Report every line of the listing below in which the string "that" appears.
─── DATA BLOCK ───
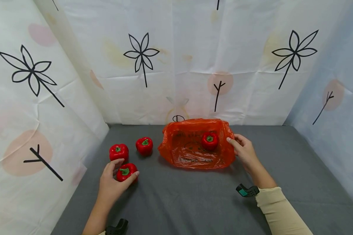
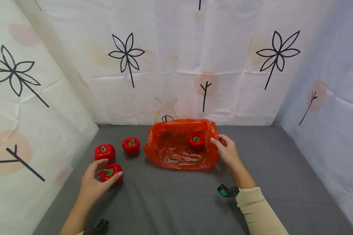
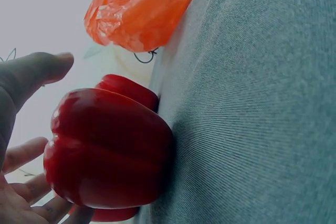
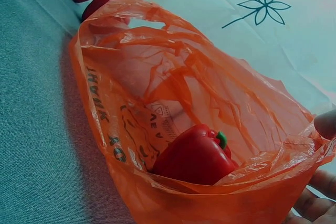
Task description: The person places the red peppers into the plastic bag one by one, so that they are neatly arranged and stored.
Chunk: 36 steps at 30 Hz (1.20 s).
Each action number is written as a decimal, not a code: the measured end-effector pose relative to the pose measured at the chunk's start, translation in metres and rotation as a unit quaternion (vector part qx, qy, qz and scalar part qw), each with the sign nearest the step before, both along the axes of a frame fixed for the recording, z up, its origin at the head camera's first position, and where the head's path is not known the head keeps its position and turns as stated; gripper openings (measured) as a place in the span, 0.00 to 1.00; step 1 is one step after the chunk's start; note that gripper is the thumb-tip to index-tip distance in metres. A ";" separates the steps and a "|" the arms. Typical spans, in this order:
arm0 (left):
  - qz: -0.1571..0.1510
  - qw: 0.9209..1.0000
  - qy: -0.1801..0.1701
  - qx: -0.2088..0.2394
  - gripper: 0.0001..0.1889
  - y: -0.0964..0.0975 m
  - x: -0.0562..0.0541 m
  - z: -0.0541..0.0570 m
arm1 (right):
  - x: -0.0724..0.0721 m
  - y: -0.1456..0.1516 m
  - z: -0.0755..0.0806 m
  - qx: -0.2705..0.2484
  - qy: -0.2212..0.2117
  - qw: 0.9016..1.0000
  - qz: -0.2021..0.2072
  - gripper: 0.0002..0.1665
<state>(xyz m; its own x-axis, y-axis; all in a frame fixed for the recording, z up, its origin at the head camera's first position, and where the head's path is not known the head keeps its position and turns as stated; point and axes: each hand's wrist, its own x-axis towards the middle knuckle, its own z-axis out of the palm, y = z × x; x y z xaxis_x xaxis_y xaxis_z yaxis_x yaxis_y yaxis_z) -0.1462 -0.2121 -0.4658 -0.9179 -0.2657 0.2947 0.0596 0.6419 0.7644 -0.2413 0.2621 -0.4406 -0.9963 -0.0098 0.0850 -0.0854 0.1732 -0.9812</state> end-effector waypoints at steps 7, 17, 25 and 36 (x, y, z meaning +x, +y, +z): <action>-0.008 1.000 -0.021 -0.001 0.42 -0.003 0.000 -0.006 | 0.001 0.000 0.000 -0.010 -0.002 1.000 0.002 0.26; -0.023 0.998 -0.054 0.019 0.46 -0.006 -0.001 -0.011 | 0.000 0.001 -0.002 -0.003 -0.005 1.000 0.003 0.26; -0.034 0.995 -0.090 0.031 0.51 -0.007 -0.001 -0.012 | 0.000 -0.001 -0.002 -0.007 -0.006 1.000 0.004 0.25; -0.045 0.993 -0.103 0.028 0.51 -0.009 -0.003 -0.017 | 0.001 -0.002 0.001 -0.009 -0.011 1.000 0.004 0.28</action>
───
ANSWER TO THE PROBLEM:
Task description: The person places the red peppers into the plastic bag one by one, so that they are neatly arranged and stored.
Each action number is written as a decimal, not a code: the measured end-effector pose relative to the pose measured at the chunk's start, translation in metres and rotation as a unit quaternion (vector part qx, qy, qz and scalar part qw), each with the sign nearest the step before, both along the axes of a frame fixed for the recording, z up, its origin at the head camera's first position, and where the head's path is not known the head keeps its position and turns as stated; gripper openings (measured) as a place in the span, 0.00 to 1.00; step 1 is one step after the chunk's start; note that gripper is the thumb-tip to index-tip distance in metres. A ";" separates the steps and a "|" the arms. Typical spans, in this order:

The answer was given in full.